== What to produce ==
From the top of the records below down to the line containing "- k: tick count", reproduce every line exactly.

== Records for this exercise ==
..........

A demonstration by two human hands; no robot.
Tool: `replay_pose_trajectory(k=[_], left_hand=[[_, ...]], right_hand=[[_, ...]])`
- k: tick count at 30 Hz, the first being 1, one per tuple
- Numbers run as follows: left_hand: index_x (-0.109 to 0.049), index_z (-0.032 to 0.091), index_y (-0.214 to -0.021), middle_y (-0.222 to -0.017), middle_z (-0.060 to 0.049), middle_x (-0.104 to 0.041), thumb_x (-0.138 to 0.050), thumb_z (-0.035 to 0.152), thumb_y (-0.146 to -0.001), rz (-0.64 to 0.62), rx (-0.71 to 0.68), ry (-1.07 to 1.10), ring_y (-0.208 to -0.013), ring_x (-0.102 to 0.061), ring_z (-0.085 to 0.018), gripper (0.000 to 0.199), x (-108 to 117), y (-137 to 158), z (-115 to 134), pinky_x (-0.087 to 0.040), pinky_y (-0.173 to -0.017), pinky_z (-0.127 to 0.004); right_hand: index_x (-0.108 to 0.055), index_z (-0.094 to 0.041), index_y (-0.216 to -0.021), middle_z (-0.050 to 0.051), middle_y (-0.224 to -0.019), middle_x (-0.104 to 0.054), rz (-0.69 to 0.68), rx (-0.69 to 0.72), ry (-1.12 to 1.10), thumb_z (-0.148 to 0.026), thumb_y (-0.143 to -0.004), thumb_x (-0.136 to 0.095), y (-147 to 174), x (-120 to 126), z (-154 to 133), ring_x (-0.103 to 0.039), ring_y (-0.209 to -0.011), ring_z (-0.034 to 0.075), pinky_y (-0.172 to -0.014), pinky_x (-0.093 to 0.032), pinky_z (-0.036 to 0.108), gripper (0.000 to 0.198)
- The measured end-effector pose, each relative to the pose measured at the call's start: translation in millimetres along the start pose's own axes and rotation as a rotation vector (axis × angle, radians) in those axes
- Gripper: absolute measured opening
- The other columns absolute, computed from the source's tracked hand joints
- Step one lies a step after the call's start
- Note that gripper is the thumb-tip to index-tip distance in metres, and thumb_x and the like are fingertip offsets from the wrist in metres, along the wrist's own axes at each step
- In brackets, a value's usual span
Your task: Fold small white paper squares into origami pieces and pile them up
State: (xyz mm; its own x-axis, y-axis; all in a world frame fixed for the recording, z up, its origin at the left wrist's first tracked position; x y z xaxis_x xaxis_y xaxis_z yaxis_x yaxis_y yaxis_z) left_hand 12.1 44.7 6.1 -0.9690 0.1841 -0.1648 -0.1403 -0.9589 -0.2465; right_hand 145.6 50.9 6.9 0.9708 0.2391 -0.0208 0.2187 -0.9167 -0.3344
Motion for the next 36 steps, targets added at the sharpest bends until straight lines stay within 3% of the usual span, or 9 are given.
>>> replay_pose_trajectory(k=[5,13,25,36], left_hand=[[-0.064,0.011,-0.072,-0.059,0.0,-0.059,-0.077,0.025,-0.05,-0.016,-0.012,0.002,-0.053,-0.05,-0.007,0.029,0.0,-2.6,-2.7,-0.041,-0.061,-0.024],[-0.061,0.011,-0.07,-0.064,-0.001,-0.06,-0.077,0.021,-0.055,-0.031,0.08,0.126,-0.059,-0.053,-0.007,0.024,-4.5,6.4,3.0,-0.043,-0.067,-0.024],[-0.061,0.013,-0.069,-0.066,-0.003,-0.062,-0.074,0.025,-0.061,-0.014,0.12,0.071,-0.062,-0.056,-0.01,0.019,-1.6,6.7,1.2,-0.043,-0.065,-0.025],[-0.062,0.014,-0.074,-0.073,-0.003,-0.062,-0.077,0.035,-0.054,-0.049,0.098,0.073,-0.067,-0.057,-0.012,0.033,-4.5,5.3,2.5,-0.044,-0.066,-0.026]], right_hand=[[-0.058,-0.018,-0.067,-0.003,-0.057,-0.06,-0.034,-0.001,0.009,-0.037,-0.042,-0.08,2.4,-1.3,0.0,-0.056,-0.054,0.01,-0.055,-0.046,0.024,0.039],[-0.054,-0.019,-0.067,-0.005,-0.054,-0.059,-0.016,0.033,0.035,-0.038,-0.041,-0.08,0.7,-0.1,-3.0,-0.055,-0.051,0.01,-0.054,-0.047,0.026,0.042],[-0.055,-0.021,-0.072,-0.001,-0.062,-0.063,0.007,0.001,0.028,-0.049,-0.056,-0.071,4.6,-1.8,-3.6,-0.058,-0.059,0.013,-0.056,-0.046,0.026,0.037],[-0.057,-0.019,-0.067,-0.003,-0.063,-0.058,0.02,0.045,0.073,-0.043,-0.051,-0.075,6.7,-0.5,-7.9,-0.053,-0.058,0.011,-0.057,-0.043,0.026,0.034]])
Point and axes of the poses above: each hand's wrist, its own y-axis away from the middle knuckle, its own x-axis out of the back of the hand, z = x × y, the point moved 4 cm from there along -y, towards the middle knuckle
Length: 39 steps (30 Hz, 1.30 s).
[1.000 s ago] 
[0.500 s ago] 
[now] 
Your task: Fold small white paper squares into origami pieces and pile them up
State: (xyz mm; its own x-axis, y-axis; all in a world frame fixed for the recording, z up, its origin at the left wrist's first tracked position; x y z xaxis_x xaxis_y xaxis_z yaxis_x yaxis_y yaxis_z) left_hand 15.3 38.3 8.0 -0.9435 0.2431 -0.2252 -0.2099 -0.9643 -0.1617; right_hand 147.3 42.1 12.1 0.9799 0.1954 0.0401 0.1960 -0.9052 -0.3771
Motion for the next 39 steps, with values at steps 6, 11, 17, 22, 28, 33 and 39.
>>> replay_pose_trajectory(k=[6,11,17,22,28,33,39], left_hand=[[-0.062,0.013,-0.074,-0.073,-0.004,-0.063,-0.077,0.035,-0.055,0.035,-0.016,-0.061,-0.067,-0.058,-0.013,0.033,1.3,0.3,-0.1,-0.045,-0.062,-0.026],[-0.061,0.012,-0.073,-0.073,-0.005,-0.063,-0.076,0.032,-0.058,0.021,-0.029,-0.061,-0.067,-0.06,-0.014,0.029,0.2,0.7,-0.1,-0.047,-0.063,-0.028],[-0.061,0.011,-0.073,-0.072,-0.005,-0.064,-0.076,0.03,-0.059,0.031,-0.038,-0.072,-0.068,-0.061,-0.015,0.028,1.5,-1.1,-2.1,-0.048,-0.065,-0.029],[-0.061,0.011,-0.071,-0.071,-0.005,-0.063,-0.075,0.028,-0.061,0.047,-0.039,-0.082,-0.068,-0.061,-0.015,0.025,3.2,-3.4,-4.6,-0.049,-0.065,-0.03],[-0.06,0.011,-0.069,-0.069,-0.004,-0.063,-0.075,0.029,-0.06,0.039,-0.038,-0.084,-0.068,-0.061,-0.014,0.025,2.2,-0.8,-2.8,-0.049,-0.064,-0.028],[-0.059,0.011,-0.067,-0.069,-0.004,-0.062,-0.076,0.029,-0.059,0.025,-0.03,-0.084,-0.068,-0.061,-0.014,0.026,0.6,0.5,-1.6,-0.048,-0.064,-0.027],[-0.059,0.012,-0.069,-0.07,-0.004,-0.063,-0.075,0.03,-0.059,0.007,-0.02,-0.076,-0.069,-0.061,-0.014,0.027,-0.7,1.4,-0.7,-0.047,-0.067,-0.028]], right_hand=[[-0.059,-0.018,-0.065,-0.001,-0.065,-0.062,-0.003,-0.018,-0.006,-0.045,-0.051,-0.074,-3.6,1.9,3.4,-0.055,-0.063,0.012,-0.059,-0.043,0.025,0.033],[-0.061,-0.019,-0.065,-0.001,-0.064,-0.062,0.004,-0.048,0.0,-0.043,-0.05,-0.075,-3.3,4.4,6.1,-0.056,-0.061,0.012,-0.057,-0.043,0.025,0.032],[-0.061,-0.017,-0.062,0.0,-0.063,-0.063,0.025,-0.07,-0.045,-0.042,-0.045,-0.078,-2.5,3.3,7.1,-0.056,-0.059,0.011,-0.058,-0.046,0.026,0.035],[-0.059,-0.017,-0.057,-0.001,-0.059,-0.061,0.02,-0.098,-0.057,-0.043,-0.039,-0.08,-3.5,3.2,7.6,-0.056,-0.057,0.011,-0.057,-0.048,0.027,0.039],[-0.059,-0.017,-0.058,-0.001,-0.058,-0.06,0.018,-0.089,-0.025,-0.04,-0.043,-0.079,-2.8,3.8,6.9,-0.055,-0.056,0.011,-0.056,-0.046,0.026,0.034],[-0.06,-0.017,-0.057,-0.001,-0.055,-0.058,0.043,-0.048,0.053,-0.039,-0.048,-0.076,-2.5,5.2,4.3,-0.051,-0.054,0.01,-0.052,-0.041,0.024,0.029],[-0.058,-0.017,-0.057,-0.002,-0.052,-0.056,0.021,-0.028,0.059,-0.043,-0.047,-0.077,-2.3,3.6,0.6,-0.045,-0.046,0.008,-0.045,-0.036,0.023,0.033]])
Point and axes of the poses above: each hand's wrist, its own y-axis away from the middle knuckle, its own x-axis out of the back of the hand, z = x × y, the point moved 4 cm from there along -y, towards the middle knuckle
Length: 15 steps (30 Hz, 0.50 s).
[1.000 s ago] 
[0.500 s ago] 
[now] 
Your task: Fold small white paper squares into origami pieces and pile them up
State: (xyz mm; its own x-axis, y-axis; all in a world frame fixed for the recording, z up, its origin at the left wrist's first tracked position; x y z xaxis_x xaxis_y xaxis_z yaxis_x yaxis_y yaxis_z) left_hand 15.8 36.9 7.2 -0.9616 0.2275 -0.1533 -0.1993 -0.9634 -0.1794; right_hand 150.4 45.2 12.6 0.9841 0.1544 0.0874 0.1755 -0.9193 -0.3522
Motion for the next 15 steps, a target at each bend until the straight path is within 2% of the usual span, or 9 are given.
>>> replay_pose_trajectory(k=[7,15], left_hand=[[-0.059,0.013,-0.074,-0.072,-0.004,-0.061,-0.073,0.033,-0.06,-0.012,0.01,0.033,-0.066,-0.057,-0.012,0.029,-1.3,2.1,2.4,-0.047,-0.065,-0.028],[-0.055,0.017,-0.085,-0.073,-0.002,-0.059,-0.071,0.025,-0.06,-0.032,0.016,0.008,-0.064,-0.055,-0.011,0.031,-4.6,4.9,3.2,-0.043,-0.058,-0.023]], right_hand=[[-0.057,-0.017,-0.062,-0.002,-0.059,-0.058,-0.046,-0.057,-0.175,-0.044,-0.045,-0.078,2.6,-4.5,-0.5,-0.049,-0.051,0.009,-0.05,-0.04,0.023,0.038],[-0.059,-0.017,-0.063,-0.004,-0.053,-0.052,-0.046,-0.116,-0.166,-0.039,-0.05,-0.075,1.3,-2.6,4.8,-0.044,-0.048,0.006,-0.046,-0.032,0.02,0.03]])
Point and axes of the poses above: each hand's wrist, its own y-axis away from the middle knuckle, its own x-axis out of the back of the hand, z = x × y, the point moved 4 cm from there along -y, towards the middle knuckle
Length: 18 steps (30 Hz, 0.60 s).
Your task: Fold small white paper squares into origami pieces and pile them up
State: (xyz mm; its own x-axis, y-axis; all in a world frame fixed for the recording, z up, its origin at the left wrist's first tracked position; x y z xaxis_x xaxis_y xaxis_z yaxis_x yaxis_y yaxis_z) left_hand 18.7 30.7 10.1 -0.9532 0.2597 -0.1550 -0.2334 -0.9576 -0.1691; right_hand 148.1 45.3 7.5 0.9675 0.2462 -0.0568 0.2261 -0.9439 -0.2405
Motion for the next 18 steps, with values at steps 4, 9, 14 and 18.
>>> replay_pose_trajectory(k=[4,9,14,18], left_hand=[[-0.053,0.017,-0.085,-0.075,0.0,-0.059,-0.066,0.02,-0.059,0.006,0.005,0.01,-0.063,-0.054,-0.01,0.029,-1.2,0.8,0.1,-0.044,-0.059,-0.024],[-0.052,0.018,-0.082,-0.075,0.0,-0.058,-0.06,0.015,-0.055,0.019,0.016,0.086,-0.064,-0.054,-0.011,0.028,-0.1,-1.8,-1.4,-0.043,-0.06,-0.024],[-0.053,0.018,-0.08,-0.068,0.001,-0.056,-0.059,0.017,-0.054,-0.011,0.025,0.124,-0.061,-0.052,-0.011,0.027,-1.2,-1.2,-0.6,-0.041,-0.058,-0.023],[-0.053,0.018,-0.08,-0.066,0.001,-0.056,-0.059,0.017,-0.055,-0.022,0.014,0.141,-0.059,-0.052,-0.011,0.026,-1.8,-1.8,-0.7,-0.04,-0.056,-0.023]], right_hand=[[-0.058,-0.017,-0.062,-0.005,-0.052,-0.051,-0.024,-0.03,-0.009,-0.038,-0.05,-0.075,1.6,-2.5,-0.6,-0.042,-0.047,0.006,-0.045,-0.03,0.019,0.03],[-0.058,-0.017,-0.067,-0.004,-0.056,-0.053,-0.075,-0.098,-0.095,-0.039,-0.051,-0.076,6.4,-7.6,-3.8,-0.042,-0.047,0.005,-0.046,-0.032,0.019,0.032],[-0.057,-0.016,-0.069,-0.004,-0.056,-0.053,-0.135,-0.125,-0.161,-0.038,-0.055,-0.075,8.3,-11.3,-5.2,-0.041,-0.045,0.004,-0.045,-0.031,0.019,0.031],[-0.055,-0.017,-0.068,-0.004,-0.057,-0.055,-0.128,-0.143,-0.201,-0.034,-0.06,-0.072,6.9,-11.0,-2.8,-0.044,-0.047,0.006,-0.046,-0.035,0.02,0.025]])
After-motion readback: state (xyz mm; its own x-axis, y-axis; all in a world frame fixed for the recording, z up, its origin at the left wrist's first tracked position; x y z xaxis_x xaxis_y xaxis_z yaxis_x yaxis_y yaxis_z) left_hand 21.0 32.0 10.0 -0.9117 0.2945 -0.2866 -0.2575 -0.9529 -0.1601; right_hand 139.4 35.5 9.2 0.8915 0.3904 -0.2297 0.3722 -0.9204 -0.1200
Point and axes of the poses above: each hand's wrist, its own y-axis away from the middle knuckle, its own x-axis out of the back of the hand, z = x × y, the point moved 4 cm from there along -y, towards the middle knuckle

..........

== Written solution ==
A demonstration by two human hands; no robot.
Tool: `replay_pose_trajectory(k=[_], left_hand=[[_, ...]], right_hand=[[_, ...]])`
- k: tick count at 30 Hz, the first being 1, one per tuple

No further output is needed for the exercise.